INSTRUCTIONS FOR THE TASK :: The listing below should be printed exactly, though its pictures must not be.
(Beginning of GIVEN DATA)
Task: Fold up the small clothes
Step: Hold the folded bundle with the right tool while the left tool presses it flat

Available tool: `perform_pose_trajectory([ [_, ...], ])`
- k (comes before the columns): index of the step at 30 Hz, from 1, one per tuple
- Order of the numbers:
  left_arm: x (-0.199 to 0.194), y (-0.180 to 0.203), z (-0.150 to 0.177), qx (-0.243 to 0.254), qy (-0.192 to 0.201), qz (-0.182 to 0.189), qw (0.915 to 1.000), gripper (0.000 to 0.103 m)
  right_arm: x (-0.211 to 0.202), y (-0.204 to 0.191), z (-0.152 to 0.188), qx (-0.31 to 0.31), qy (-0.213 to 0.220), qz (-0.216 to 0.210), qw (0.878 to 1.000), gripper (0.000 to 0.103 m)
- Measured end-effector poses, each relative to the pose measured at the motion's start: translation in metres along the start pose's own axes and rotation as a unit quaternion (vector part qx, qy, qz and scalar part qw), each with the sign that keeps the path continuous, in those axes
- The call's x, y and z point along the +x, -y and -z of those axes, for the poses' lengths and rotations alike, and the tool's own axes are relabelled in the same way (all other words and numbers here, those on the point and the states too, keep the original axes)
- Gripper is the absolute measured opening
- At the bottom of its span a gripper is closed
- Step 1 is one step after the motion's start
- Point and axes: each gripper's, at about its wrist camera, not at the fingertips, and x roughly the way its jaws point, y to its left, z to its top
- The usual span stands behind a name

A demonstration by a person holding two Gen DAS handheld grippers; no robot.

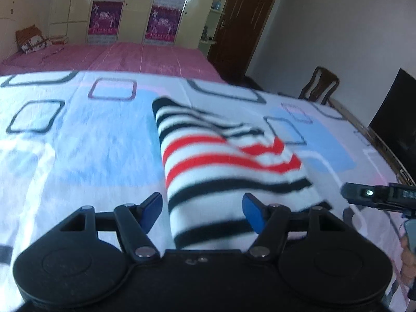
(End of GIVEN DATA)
RESULT BELOW ::
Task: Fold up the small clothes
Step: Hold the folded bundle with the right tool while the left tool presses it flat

Available tool: `perform_pose_trajectory([ [_, ...], ])`
- k (comes before the columns): index of the step at 30 Hz, from 1, one per tuple
- Order of the numbers:
  left_arm: x (-0.199 to 0.194), y (-0.180 to 0.203), z (-0.150 to 0.177), qx (-0.243 to 0.254), qy (-0.192 to 0.201), qz (-0.182 to 0.189), qw (0.915 to 1.000), gripper (0.000 to 0.103 m)
  right_arm: x (-0.211 to 0.202), y (-0.204 to 0.191), z (-0.152 to 0.188), qx (-0.31 to 0.31), qy (-0.213 to 0.220), qz (-0.216 to 0.210), qw (0.878 to 1.000), gripper (0.000 to 0.103 m)
- Measured end-effector poses, each relative to the pose measured at the motion's start: translation in metres along the start pose's own axes and rotation as a unit quaternion (vector part qx, qy, qz and scalar part qw), each with the sign that keeps the path continuous, in those axes
- The call's x, y and z point along the +x, -y and -z of those axes, for the poses' lengths and rotations alike, and the tool's own axes are relabelled in the same way (all other words and numbers here, those on the point and the states too, keep the original axes)
- Gripper is the absolute measured opening
- At the bottom of its span a gripper is closed
- Step 1 is one step after the motion's start
- Point and axes: each gripper's, at about its wrist camera, not at the fingertips, and x roughly the way its jaws point, y to its left, z to its top
- The usual span stands behind a name

A demonstration by a person holding two Gen DAS handheld grippers; no robot.

The answer has been given in its entirety.